■ Directions for this task
Nothing but the lines below from the one containing "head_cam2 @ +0" through the one containing "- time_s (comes" should appear in the answer, exact and without pictures.

■ Input records
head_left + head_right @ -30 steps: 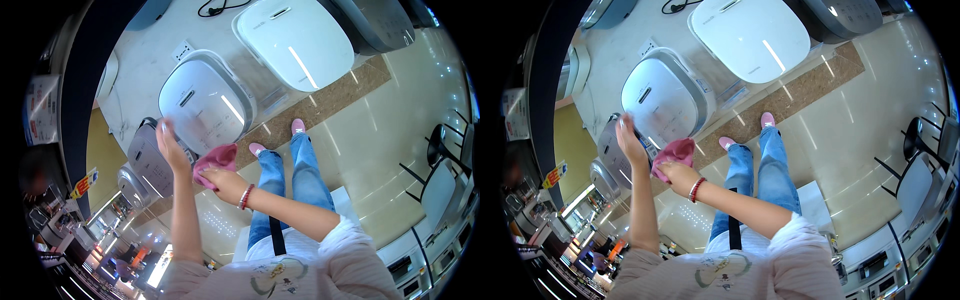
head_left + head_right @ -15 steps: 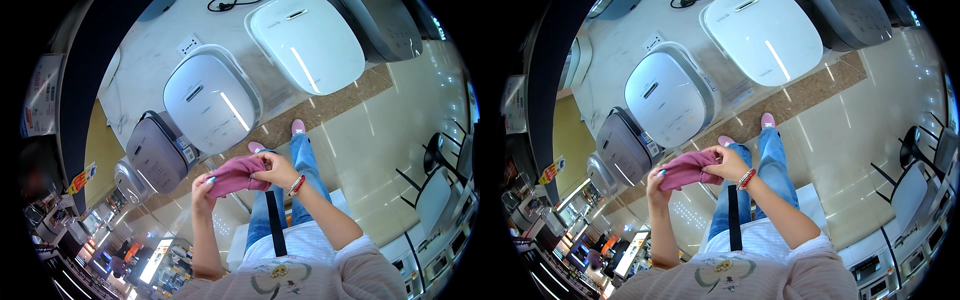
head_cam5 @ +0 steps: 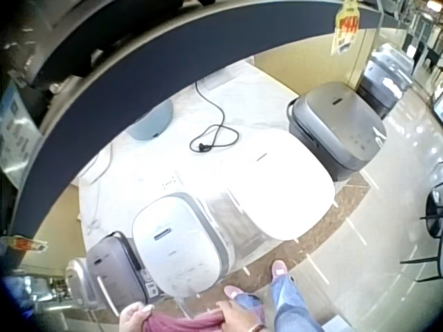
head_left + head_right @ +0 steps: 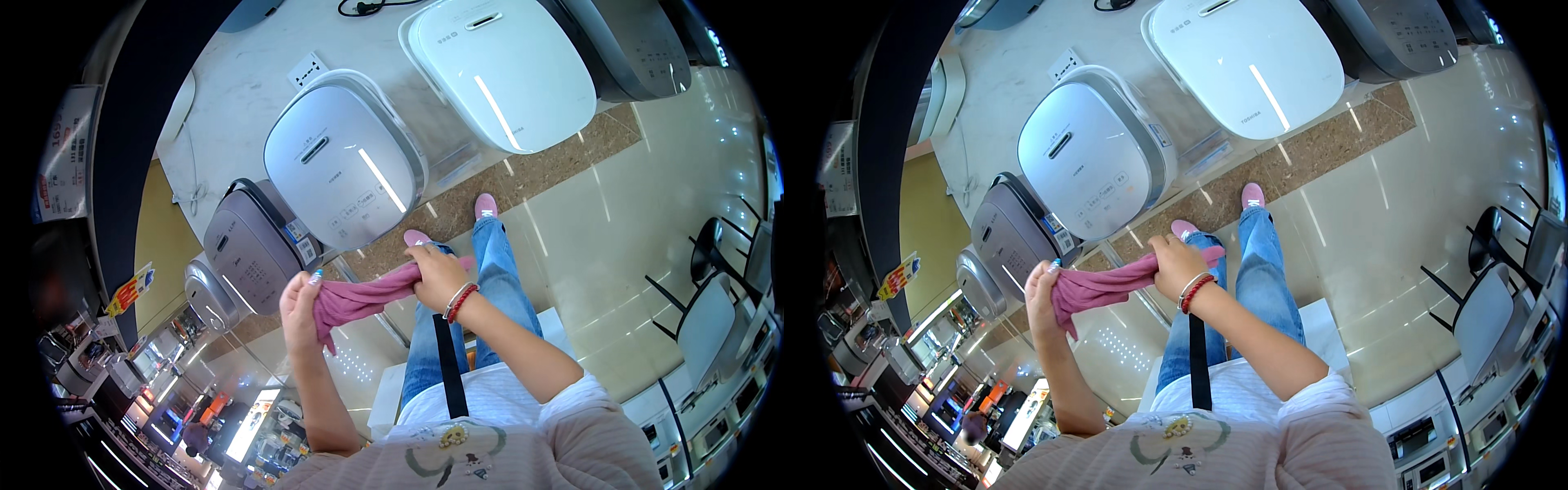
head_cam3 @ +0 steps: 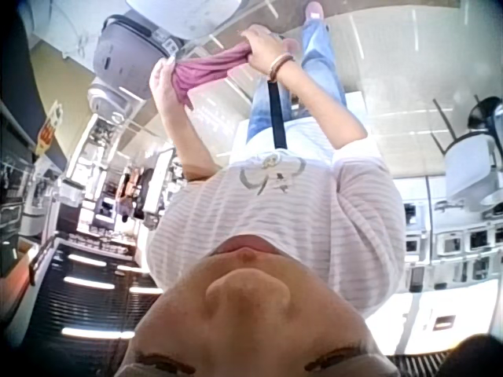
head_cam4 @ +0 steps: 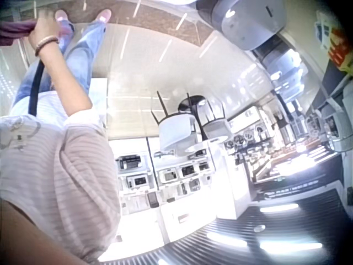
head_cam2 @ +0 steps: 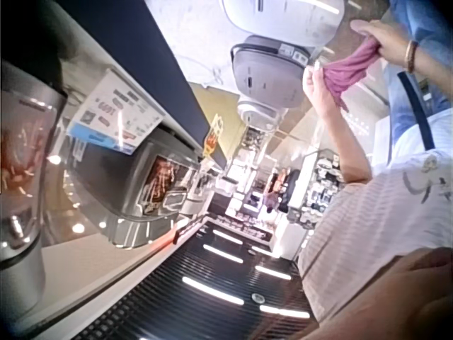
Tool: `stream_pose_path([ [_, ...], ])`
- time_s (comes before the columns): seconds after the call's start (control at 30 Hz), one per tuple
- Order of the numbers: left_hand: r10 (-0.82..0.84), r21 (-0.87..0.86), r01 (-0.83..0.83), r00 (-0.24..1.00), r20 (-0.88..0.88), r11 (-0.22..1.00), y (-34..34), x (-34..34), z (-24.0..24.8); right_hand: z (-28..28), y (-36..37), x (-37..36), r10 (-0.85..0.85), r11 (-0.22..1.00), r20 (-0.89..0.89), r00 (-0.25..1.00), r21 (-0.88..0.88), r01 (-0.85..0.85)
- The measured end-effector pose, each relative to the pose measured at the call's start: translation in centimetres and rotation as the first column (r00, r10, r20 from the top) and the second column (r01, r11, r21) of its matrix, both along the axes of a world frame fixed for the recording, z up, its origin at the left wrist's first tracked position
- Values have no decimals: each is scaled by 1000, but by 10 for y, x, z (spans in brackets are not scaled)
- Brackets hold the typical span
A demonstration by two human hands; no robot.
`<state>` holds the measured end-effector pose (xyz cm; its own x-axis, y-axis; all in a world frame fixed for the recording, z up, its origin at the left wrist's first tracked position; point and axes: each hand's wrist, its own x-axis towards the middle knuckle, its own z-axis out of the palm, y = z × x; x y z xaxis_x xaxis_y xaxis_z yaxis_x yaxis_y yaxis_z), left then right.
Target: The person wipes the exterior surfaces of several rice cookers on a display shelf using a pink cloth. They open the lids of the appliances to wipe the interior and the inner cooking pots, then close the lids and continue wiping the exteriors of the remaining units.
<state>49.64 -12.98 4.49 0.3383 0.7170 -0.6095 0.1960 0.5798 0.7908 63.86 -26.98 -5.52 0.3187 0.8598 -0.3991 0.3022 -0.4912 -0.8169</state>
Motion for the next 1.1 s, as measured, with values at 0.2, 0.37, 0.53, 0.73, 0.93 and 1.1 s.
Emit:
stream_pose_path([
  [0.2,564,-156,-558,826,-11,815,14,26,-10,3,-3,15,-109,994,-450,887,-67,88],
  [0.37,355,331,-365,930,90,870,-3,49,-41,12,1,7,-136,991,-489,862,-83,109],
  [0.53,247,349,-256,966,71,901,-17,70,-43,23,-11,-1,-151,989,-549,822,-86,123],
  [0.73,363,340,-341,932,-1,877,-3,67,-55,21,-21,-3,-285,957,-689,667,-171,232],
  [0.93,-50,177,144,890,-453,974,27,43,-44,21,-23,25,-549,756,-812,-199,-584,296],
  [1.1,441,-341,-475,880,-177,811,31,57,-26,0,-29,25,-392,740,-565,-726,-662,116],
])
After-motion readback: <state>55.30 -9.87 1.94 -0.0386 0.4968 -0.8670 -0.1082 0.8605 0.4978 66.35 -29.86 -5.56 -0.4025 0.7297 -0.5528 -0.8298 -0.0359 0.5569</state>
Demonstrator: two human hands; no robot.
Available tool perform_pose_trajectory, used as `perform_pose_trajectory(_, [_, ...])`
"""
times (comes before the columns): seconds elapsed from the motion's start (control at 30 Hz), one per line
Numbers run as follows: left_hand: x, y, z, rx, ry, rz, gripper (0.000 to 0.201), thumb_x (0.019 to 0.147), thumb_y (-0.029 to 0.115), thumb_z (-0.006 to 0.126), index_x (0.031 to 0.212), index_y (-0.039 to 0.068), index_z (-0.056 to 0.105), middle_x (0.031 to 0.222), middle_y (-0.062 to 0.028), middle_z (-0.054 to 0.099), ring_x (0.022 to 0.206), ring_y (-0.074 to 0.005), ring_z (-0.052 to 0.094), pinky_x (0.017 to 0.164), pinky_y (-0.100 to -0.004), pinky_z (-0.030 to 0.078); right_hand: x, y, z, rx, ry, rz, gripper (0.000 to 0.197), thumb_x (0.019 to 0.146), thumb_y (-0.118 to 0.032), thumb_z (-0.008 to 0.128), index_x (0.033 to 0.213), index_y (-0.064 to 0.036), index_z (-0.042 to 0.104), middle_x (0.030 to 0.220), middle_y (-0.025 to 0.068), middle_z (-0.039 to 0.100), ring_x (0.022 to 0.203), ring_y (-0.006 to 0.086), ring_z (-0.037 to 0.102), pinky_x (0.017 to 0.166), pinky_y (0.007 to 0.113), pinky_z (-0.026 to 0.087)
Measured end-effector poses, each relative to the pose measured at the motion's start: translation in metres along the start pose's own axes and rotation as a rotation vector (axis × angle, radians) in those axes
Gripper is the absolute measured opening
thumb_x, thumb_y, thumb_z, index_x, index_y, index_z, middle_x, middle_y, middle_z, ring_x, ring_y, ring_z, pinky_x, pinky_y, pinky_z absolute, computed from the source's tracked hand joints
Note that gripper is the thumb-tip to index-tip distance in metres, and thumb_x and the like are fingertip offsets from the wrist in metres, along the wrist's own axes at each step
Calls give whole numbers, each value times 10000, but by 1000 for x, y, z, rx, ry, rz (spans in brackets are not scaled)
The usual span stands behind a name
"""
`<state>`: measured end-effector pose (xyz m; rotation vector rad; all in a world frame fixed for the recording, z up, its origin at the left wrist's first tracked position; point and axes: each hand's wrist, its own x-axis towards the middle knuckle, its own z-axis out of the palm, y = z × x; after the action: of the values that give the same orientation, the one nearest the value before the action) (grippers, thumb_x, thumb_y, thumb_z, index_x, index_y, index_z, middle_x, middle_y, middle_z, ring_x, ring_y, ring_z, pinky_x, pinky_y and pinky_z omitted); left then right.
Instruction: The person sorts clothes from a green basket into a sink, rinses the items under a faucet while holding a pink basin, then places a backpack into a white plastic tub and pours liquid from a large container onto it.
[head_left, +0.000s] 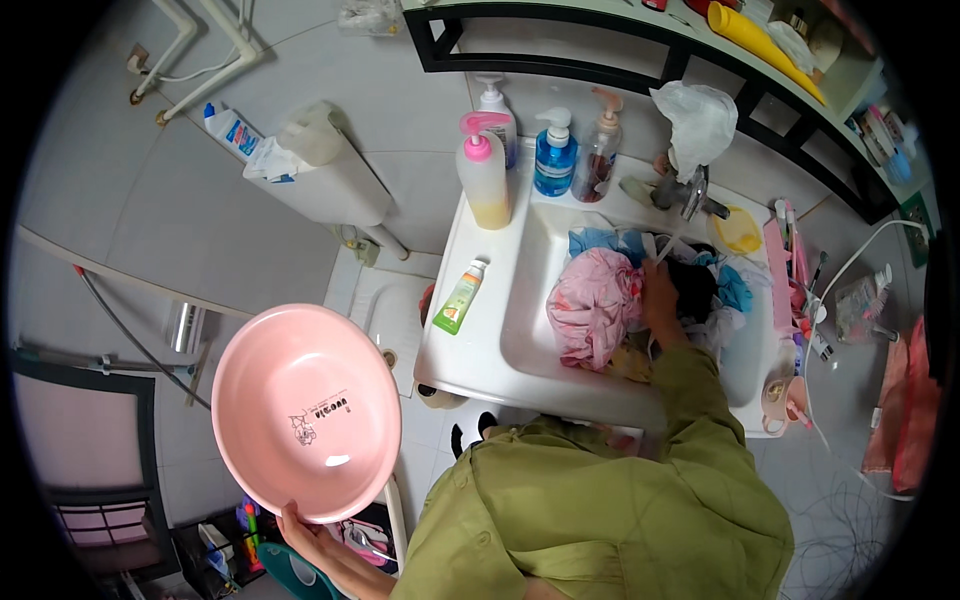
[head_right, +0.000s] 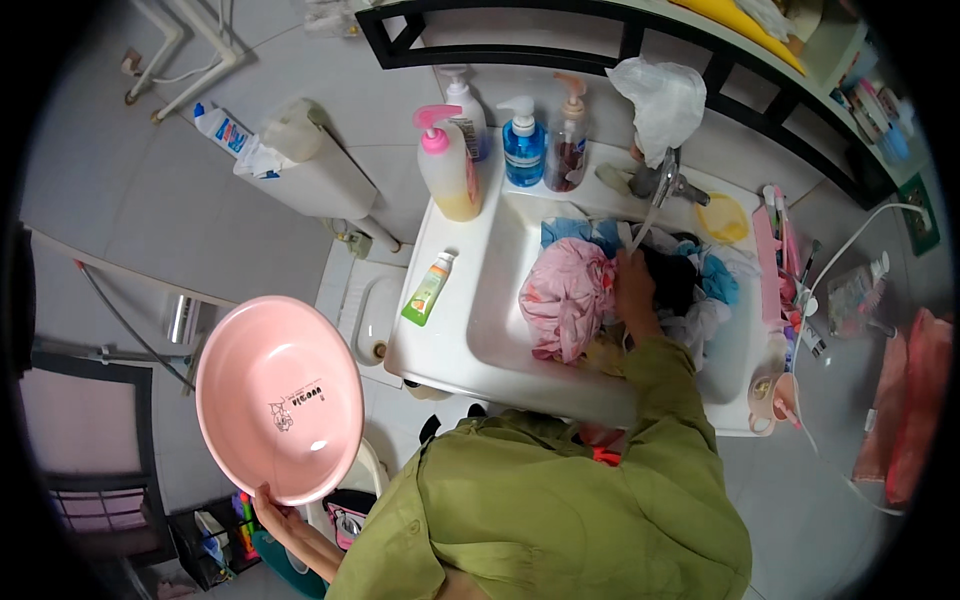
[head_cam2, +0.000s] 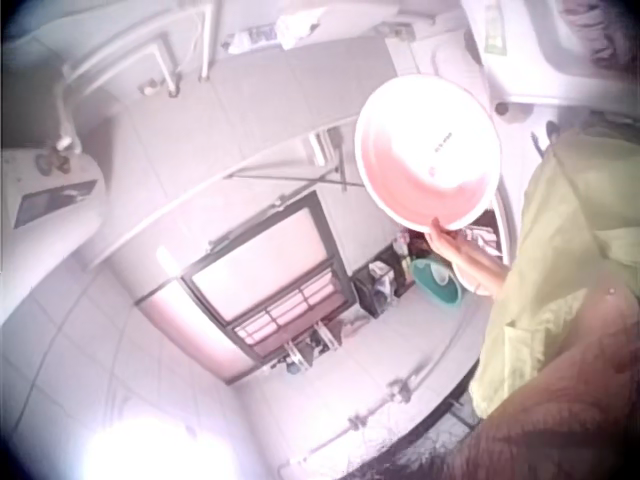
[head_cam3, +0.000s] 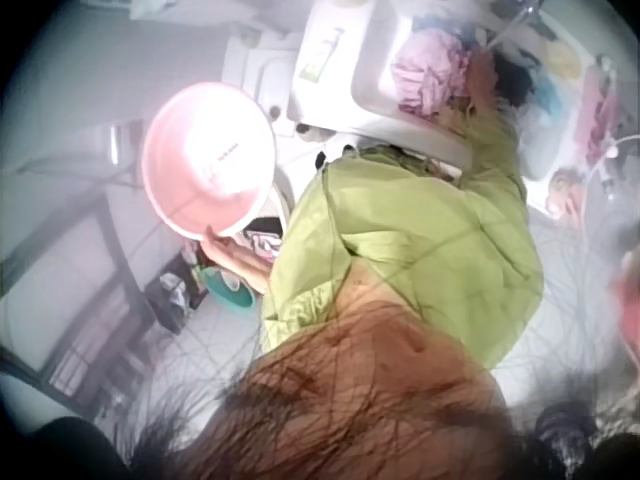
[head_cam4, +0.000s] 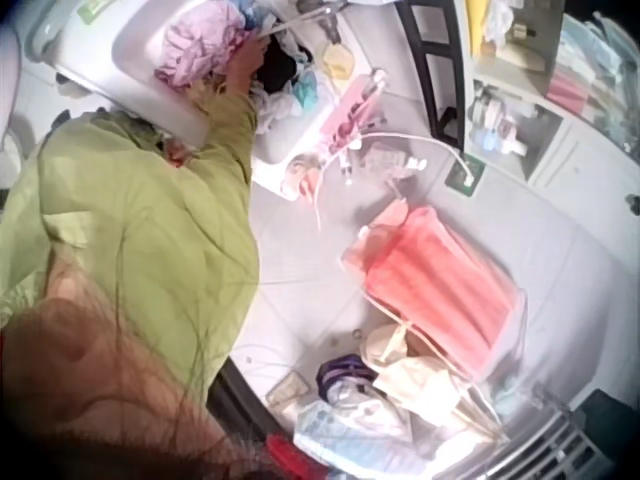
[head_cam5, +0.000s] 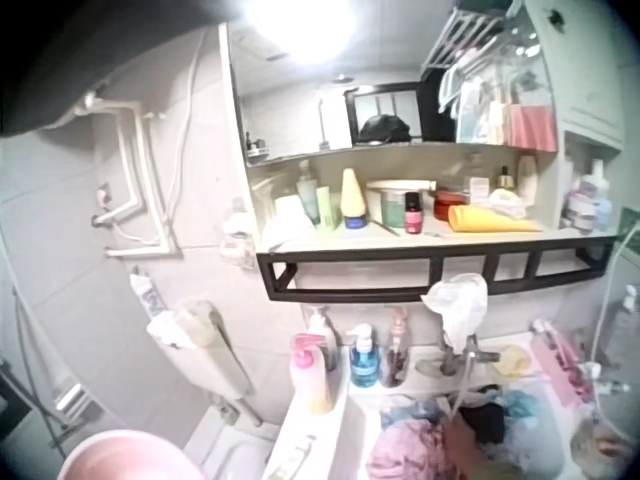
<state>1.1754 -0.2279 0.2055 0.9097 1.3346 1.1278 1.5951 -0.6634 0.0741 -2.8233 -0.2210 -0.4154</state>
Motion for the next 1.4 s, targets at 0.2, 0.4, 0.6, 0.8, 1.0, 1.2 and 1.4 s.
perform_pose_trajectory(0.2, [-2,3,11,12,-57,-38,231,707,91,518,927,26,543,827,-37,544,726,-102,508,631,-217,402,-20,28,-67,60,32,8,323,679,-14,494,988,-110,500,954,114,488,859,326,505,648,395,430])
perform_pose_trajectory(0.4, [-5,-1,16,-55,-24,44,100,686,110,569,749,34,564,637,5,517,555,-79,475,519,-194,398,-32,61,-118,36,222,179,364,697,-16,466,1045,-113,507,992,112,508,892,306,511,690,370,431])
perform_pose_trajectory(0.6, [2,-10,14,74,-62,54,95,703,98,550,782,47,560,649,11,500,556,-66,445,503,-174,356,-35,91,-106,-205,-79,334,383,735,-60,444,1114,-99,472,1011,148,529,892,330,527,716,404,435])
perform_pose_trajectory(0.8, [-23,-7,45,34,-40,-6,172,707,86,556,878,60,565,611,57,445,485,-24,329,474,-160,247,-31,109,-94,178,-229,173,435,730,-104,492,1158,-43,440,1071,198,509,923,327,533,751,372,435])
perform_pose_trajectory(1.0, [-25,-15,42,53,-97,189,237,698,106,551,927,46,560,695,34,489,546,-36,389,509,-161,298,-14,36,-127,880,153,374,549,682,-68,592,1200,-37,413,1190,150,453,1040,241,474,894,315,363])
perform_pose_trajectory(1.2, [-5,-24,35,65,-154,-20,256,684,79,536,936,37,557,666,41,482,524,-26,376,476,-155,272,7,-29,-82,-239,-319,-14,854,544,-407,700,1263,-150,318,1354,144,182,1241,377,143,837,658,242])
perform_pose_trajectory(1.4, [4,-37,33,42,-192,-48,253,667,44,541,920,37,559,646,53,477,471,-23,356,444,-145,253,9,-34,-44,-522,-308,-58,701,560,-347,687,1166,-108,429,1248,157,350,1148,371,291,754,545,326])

■ The answer
head_cam2 @ +0 steps: 
Tool: `stream_pose_path([ [_, ...], ])`
- time_s (comes before the columns): seconds after the call's start (control at 30 Hz), one per tuple

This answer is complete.